▶ **EXERCISE**:
List each line of the data that holds the string "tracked".

▶ **DATA BELOW**:
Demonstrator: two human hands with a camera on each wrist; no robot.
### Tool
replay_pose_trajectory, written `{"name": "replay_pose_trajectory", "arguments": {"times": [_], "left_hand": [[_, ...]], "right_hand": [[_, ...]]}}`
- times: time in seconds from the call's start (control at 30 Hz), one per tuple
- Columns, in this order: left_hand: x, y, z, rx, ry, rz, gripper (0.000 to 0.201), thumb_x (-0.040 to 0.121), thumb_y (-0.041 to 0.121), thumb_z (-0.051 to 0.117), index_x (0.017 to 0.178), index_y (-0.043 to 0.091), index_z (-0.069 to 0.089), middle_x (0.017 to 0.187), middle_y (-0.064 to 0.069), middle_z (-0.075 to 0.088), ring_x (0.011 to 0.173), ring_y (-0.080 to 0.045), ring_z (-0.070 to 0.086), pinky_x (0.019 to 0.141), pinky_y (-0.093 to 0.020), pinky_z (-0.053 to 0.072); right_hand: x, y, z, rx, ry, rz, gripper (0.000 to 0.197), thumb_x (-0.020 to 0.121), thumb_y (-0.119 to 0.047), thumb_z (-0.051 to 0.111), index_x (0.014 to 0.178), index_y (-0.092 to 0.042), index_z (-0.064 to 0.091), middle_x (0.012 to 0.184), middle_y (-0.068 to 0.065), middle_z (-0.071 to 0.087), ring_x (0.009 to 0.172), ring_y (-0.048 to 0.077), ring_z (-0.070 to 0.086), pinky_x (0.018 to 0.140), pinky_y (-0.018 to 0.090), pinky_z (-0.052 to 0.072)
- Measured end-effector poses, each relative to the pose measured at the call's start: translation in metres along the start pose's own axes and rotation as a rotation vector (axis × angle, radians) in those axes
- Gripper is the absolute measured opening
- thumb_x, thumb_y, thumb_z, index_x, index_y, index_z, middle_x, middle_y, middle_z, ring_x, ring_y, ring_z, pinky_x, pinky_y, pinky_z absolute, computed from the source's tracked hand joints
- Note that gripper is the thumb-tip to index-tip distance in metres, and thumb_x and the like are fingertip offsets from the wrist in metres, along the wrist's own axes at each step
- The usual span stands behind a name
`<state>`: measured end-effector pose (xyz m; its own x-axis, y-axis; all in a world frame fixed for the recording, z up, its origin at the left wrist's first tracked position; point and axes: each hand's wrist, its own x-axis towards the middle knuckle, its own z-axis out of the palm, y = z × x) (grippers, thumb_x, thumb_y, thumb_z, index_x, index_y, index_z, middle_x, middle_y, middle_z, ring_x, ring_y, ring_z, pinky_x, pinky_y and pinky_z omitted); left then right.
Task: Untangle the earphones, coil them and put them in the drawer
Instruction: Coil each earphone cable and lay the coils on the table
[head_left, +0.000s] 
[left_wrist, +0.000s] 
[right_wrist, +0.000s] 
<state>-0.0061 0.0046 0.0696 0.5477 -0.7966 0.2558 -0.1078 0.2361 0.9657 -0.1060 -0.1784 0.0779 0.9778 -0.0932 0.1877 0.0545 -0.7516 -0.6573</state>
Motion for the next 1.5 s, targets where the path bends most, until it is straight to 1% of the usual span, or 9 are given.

▶ **EXERCISE ANSWER**:
- thumb_x, thumb_y, thumb_z, index_x, index_y, index_z, middle_x, middle_y, middle_z, ring_x, ring_y, ring_z, pinky_x, pinky_y, pinky_z absolute, computed from the source's tracked hand joints
`<state>`: measured end-effector pose (xyz m; its own x-axis, y-axis; all in a world frame fixed for the recording, z up, its origin at the left wrist's first tracked position; point and axes: each hand's wrist, its own x-axis towards the middle knuckle, its own z-axis out of the palm, y = z × x) (grippers, thumb_x, thumb_y, thumb_z, index_x, index_y, index_z, middle_x, middle_y, middle_z, ring_x, ring_y, ring_z, pinky_x, pinky_y and pinky_z omitted); left then right.

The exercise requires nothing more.